**INSTRUCTIONS FOR THE TASK**
A complete transcription of the material, exact in every line, is what is wanted.

**SUPPLIED INFORMATION**
——————
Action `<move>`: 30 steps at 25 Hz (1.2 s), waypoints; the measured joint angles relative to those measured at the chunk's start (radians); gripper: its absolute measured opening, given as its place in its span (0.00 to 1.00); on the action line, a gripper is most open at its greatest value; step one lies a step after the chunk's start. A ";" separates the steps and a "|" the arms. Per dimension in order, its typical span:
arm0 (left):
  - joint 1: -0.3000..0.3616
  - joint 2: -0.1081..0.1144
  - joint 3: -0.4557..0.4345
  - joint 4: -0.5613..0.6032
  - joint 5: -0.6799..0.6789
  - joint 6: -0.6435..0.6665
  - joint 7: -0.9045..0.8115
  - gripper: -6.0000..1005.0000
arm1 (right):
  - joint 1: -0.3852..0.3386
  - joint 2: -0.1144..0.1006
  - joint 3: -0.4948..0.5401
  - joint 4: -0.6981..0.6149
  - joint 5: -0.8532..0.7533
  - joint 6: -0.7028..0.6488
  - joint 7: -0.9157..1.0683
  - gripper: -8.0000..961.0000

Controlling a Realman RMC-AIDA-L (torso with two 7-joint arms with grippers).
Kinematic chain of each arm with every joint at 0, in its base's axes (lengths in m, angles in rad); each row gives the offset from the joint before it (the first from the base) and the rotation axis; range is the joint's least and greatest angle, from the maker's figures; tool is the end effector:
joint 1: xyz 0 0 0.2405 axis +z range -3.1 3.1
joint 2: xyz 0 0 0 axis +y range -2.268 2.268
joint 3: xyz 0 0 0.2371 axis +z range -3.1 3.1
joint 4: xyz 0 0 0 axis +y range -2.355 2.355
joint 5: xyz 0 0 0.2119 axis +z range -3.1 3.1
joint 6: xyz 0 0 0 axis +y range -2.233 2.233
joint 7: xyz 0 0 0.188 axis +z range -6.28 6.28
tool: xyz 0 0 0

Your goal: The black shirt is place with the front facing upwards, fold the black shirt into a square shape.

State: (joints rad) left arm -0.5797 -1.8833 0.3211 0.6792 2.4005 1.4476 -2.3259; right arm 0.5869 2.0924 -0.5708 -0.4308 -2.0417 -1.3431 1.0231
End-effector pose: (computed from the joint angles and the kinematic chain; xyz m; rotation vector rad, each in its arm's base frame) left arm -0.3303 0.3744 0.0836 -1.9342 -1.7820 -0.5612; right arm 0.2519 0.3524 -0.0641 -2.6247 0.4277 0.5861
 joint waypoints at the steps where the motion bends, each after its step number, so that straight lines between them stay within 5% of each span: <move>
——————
**EXERCISE ANSWER**
Action `<move>`: 30 steps at 25 Hz (1.2 s), waypoints; the measured joint angles relative to those measured at the chunk's start (radians); gripper: its absolute measured opening, given as its place in its span (0.00 to 1.00); on the action line, a gripper is most open at its greatest value; step one lies a step after the chunk's start. A ";" separates the steps and a "|" the arms. Per dimension in order, its typical span:
arm0 (left):
  - joint 1: -0.3000..0.3616
  - joint 2: -0.1081..0.1144
  - joint 3: -0.4557..0.4345
  - joint 4: -0.5613..0.6032
  - joint 5: -0.6799..0.6789
  - joint 6: -0.6435..0.6665
  - joint 7: -0.9045..0.8115
  - gripper: -6.0000..1005.0000
arm1 (right):
  - joint 1: -0.3852..0.3386
  - joint 2: -0.1144..0.1006
  - joint 3: -0.4948..0.5401
  - joint 4: -0.6981..0.6149
  - joint 5: -0.8532..0.7533
  - joint 6: -0.7028..0.6488
  - joint 7: -0.9157..1.0683
  - gripper: -8.0000..961.0000

Controlling a Realman RMC-AIDA-L (torso with two 7-joint arms with grippers).
Kinematic chain of each arm with every joint at 0, in its base's axes (lengths in m, angles in rad); each row gives the offset from the joint before it (the first from the base) and the rotation axis; range is the joint's least and greatest angle, from the maker's figures; tool is the end effector:
joint 1: xyz 0 0 0.2405 axis +z range -3.1 3.1
joint 2: xyz 0 0 0 axis +y range -2.268 2.268
joint 3: xyz 0 0 0.2371 axis +z range -3.1 3.1
joint 4: xyz 0 0 0 axis +y range -2.355 2.355
joint 5: xyz 0 0 0.2119 axis +z range -3.1 3.1
joint 6: xyz 0 0 0 axis +y range -2.233 2.233
joint 7: xyz 0 0 0.188 axis +z range -6.28 6.28
tool: xyz 0 0 0

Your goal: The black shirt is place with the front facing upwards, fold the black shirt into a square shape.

State: (joints rad) left arm -0.5797 -1.8833 0.3211 0.6792 2.4005 1.4476 -2.3259; right arm 0.5869 2.0924 -0.5708 -0.4308 -2.0417 -1.3431 1.0231
End-effector pose: (computed from the joint angles and the kinematic chain; xyz m; rotation vector rad, each in its arm's base frame) left arm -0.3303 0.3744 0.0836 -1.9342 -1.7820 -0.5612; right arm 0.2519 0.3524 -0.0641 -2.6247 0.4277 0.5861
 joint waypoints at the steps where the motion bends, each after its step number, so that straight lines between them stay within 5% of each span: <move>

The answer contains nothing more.